Turning first to our revenue in the quarter. 85% of our product lines performed as we expected and grew quite well during the first quarter. Our shortfall in the quarter was almost exclusively due to 3 distinct parts of our business that together represent about 15% of our revenue. While a small portion of our business, the magnitude of the decline in these areas drove the overall 1% organic revenue decline.

The first of these areas was our environmental instrument business in Western Europe, which declined midteens versus our expectation of low single-digit declines. While the revenue declines were fairly broad-based and not restricted to any one country, from an end market perspective, the most significant headwinds were felt in the industrial end markets. As some of you may recall, at the beginning of 2012, we were quite bearish on macroeconomic conditions in Western Europe and planned accordingly. Despite the difficult operating environment in 2012, we were able to significantly exceed our projections in both Q1 and Q2. Although we remain cautious this year, conditions proved to be more challenging than we had anticipated.

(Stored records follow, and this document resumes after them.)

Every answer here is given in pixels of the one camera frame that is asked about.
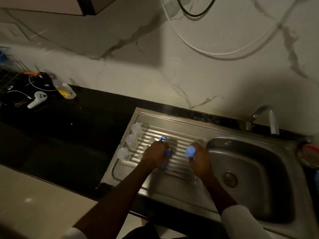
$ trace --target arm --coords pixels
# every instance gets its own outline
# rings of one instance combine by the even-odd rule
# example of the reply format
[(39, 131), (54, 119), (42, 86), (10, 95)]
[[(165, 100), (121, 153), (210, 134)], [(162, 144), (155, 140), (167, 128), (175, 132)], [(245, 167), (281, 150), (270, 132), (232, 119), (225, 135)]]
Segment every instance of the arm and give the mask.
[(154, 142), (146, 149), (137, 167), (74, 227), (82, 231), (88, 239), (115, 239), (139, 189), (147, 176), (165, 161), (163, 154), (168, 148), (167, 143)]
[(224, 209), (232, 205), (237, 205), (237, 203), (214, 176), (208, 152), (198, 143), (194, 143), (192, 146), (196, 149), (196, 162), (191, 158), (189, 164), (195, 174), (202, 180), (214, 201), (218, 213), (221, 215)]
[(236, 201), (219, 184), (213, 174), (208, 152), (198, 143), (192, 146), (196, 149), (196, 161), (191, 158), (189, 164), (211, 195), (229, 238), (271, 239), (249, 210), (242, 205), (237, 205)]

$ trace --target black cable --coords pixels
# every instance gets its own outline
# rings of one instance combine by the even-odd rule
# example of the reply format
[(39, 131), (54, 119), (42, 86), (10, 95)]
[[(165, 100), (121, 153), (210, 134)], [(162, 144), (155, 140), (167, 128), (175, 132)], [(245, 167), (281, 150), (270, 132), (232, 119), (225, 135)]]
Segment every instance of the black cable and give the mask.
[(191, 17), (199, 17), (199, 16), (205, 14), (212, 7), (212, 5), (215, 2), (215, 0), (212, 0), (212, 2), (208, 5), (208, 7), (203, 12), (201, 12), (199, 14), (191, 14), (188, 11), (186, 11), (186, 9), (183, 7), (181, 0), (177, 0), (177, 1), (178, 1), (178, 4), (180, 5), (181, 9), (183, 10), (183, 12), (185, 12), (188, 16), (191, 16)]

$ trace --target black countertop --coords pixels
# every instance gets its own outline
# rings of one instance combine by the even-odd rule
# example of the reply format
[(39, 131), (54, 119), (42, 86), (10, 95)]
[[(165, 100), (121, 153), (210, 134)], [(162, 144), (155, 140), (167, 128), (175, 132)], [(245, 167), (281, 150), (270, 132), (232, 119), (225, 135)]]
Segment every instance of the black countertop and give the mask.
[[(27, 108), (0, 107), (0, 163), (96, 201), (112, 186), (100, 181), (136, 107), (239, 129), (237, 120), (151, 101), (72, 86), (73, 100), (57, 91), (47, 102)], [(257, 125), (256, 133), (269, 134)], [(282, 138), (302, 136), (280, 131)], [(314, 170), (305, 170), (313, 200)], [(227, 238), (220, 223), (137, 195), (130, 212), (189, 236)]]

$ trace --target sink basin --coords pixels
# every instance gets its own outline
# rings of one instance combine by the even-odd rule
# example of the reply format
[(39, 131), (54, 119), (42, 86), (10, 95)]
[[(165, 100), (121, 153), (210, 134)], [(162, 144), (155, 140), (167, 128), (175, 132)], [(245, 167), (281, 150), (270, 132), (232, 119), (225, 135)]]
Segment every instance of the sink basin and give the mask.
[(224, 189), (262, 221), (294, 220), (293, 193), (285, 165), (275, 153), (234, 139), (207, 143), (214, 175)]
[(136, 108), (118, 149), (127, 147), (125, 138), (134, 123), (143, 129), (138, 148), (129, 149), (129, 160), (119, 160), (115, 153), (102, 183), (116, 186), (137, 166), (151, 140), (165, 136), (173, 156), (147, 177), (139, 194), (220, 222), (209, 193), (185, 158), (187, 147), (199, 142), (208, 150), (221, 185), (271, 237), (319, 238), (296, 142)]

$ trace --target sink drain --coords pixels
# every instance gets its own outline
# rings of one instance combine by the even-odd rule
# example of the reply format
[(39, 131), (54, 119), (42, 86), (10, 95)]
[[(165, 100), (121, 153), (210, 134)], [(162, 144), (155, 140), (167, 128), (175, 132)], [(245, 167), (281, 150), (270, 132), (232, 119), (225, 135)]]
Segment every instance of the sink drain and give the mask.
[(223, 174), (223, 182), (229, 188), (235, 188), (238, 185), (237, 177), (231, 172)]

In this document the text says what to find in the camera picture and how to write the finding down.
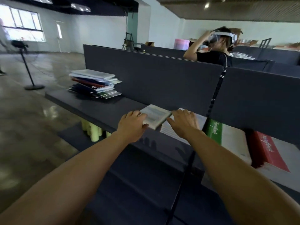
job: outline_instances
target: black t-shirt
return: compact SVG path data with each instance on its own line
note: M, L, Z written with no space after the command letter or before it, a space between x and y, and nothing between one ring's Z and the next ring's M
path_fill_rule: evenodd
M222 65L224 67L226 66L226 58L227 66L232 66L231 57L223 52L212 50L206 53L197 53L197 61Z

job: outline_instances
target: concrete floor
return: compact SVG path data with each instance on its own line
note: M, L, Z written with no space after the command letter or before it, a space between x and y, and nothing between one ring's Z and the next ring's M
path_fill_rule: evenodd
M77 53L27 55L36 84L45 89L26 91L30 84L20 55L0 55L0 212L33 184L78 151L60 139L58 131L78 122L72 113L44 98L45 90L72 85L71 70L85 68Z

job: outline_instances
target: vr headset
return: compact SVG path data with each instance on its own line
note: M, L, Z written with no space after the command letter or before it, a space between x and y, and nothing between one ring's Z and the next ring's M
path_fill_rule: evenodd
M222 35L231 37L231 45L233 45L237 41L238 35L230 32L222 32L221 30L222 28L217 28L216 30L214 30L215 33L213 33L208 38L208 40L203 43L203 45L209 46L210 44L219 41Z

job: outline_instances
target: ceiling
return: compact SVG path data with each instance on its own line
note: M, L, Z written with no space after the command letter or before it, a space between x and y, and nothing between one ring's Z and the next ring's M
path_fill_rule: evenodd
M157 0L184 19L300 22L300 0Z
M134 0L52 0L53 5L32 0L14 0L62 13L78 15L125 16L126 12L137 12L139 4ZM90 12L81 12L71 8L71 3L90 7Z

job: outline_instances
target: stand base
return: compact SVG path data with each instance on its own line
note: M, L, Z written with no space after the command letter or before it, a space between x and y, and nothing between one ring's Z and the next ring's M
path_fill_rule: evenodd
M39 90L39 89L43 89L45 86L44 85L28 85L25 86L25 90Z

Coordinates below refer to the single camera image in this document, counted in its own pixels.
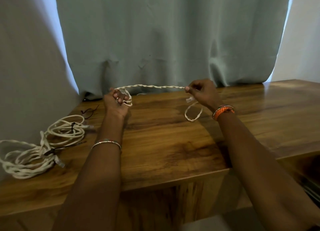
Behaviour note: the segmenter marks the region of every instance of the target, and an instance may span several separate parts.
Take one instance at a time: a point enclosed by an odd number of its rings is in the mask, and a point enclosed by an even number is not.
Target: orange bracelet
[[[234,111],[234,109],[233,109],[233,106],[231,106],[231,105],[222,105],[222,106],[220,106],[215,112],[214,112],[214,114],[212,115],[212,118],[214,119],[214,120],[218,120],[218,117],[222,114],[222,113],[224,113],[224,112],[228,112],[228,111],[230,111],[230,112],[232,112],[232,113],[234,113],[235,111]]]

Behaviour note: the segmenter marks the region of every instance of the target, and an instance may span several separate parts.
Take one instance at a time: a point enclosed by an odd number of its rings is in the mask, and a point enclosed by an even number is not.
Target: person
[[[185,91],[213,113],[223,105],[214,83],[195,80]],[[97,140],[121,144],[128,97],[110,89]],[[218,116],[233,169],[267,230],[320,230],[320,210],[277,163],[270,152],[231,111]],[[117,144],[93,147],[55,220],[53,231],[115,230],[120,194],[120,151]]]

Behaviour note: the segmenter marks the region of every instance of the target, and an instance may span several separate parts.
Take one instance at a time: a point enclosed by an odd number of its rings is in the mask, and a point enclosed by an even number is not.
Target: wooden desk
[[[303,157],[319,153],[320,84],[287,80],[218,90],[289,172]],[[187,97],[181,91],[133,96],[123,135],[119,230],[170,229],[251,205],[230,170],[217,122],[207,109],[195,122],[187,121]],[[8,178],[1,183],[0,216],[15,215],[3,217],[0,223],[26,220],[29,215],[27,221],[21,221],[26,225],[37,210],[53,222],[94,143],[103,103],[81,103],[71,113],[79,114],[97,105],[97,111],[87,120],[94,131],[87,132],[83,144],[59,154],[65,168],[54,166],[31,179]],[[199,110],[200,105],[190,109],[190,117]]]

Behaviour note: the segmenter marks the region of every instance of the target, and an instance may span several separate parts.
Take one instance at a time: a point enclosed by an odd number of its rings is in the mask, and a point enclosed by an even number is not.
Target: green curtain
[[[132,84],[261,83],[289,0],[57,0],[80,92]]]

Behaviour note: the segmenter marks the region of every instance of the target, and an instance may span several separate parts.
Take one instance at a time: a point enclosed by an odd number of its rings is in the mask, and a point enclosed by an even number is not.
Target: bangle
[[[120,153],[122,153],[122,147],[121,147],[121,145],[120,145],[117,141],[110,140],[110,139],[99,140],[98,142],[96,142],[96,143],[92,146],[91,150],[92,150],[95,146],[97,146],[98,144],[101,144],[101,143],[113,143],[113,144],[115,144],[115,145],[118,145],[118,147],[120,148]]]
[[[222,113],[228,112],[228,111],[229,111],[229,112],[232,112],[232,113],[235,112],[233,106],[223,104],[223,105],[219,106],[219,108],[213,113],[212,118],[217,121],[217,120],[218,120],[218,117],[219,117]]]

The second area of unanticipated weakness was in Japan. Japan represents about 5% of our revenue and has recently been growing high single digits. In fact, I was there at the end of 2012 attending a large customer event and did not detect any concern for funding or reduction in demand. Our forecast assumed a slight decline in Japan in the first quarter due to difficult year-over-year comparisons, resulting from strong sales of our radiometric detection instruments generated from the disaster response in 2011 and early 2012. However, our actual results declined over 25%. Lags in government funding resulted from the delay of supplementary budget approval, along with the lower yen and a general cautionary spending environment, impacted not only our radiometric detection business but the majority of our product offerings across the portfolio in Japan.

The third factor impacting this quarter's financial performance was a significant decline in our in vivo imaging business, a product line that has a been historically long strong performer, generating midteens growth, and one which we believe we have very strong market share. As a portion of this business that's exposed through academic funding in the U.S., we assumed its growth would moderate to mid-single digits in the early part of this year, due to concerns over sequestration. However, this business was also down more than 25% in the quarter as delays in funding for academic laboratories brought on by austerity concerns were more severe not only in the United States but internationally as well. Due to the significant costs in our in vivo instruments and our strong share in this business, we generally have a strong indication of which customers will purchase and when purchase orders will be received. Going into March, we believed that we had good line of sight to achieve our in vivo forecast.

Unfortunately, the majority of our deal pipeline was pushed out due to a number of reasons, which fundamentally centered on concerns over the uncertainty of future funding. Fortunately, we do not believe any of these deals were lost and believe most of the projected first quarter orders will result in future purchases.